*ASSIGNED TASK:* Down to the last character, transcribe every record.

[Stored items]
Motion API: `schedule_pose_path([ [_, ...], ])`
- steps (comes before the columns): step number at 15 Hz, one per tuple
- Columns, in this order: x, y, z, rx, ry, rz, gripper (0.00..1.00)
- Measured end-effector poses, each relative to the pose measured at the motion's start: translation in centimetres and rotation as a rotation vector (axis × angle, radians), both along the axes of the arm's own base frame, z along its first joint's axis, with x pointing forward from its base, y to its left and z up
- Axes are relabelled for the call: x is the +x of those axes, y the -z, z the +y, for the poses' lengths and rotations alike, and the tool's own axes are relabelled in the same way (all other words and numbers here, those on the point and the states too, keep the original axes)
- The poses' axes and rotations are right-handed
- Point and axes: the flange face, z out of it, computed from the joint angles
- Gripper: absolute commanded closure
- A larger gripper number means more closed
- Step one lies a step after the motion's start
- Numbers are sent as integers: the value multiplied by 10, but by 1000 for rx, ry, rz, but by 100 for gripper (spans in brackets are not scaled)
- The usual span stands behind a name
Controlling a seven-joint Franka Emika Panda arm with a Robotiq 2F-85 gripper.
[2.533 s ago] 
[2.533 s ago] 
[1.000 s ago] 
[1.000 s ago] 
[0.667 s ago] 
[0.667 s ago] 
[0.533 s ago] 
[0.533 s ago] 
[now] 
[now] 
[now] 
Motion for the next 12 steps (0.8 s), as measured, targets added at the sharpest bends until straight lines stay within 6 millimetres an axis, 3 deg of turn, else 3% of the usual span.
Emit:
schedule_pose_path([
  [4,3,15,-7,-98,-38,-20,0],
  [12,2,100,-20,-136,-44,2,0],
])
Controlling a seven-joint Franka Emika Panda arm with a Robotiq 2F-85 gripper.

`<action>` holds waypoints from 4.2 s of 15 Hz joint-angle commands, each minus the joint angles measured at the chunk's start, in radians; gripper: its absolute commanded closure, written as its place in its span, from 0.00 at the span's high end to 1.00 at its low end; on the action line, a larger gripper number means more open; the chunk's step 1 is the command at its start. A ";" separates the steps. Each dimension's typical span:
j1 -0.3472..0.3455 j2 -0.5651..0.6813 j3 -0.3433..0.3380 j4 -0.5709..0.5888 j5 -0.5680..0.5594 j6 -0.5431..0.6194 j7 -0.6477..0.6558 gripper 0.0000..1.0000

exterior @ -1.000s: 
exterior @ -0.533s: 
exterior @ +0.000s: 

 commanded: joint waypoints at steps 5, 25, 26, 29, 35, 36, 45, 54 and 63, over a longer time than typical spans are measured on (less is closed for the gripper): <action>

*TASK RESPONSE:*
Motion API: `schedule_pose_path([ [_, ...], ])`
- steps (comes before the columns): step number at 15 Hz, one per tuple
- Columns, in this order: x, y, z, rx, ry, rz, gripper (0.00..1.00)
- Measured end-effector poses, each relative to the pose measured at the motion's start: translation in centimetres and rotation as a rotation vector (axis × angle, radians), both along the axes of the arm's own base frame, z along its first joint's axis, with x pointing forward from its base, y to its left and z up
- Axes are relabelled for the call: x is the +x of those axes, y the -z, z the +y, for the poses' lengths and rotations alike, and the tool's own axes are relabelled in the same way (all other words and numbers here, those on the point and the states too, keep the original axes)
- The poses' axes and rotations are right-handed
- Point and axes: the flange face, z out of it, computed from the joint angles
- Gripper: absolute commanded closure
- A larger gripper number means more closed
- Step one lies a step after the motion's start
- Numbers are sent as integers: the value multiplied by 10, but by 1000 for rx, ry, rz, but by 100 for gripper (spans in brackets are not scaled)
- The usual span stands behind a name
Controlling a seven-joint Franka Emika Panda arm with a Robotiq 2F-85 gripper.
[2.533 s ago] 
[2.533 s ago] 
[1.000 s ago] 
[1.000 s ago] 
[0.667 s ago] 
[0.667 s ago] 
[0.533 s ago] 
[0.533 s ago] 
[now] 
[now] 
[now] 
Motion for the next 12 steps (0.8 s), as measured, targets added at the sharpest bends until straight lines stay within 6 millimetres an axis, 3 deg of turn, else 3% of the usual span.
Emit:
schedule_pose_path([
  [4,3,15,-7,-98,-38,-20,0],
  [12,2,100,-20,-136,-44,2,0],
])
Controlling a seven-joint Franka Emika Panda arm with a Robotiq 2F-85 gripper.

`<action>` holds waypoints from 4.2 s of 15 Hz joint-angle commands, each minus the joint angles measured at the chunk's start, in radians; gripper: its absolute commanded closure, written as its place in its span, from 0.00 at the span's high end to 1.00 at its low end; on the action line, a larger gripper number means more open; the chunk's step 1 is the command at its start. A ";" separates the steps. Each dimension's typical span:
j1 -0.3472..0.3455 j2 -0.5651..0.6813 j3 -0.3433..0.3380 j4 -0.5709..0.5888 j5 -0.5680..0.5594 j6 -0.5431..0.6194 j7 -0.6477..0.6558 gripper 0.0000..1.0000

exterior @ -1.000s: 
exterior @ -0.533s: 
exterior @ +0.000s: 

 commanded: joint waypoints at steps 5, 25, 26, 29, 35, 36, 45, 54 and 63, over a longer time than typical spans are measured on (less is closed for the gripper): <action>

Nothing else remains for this exercise.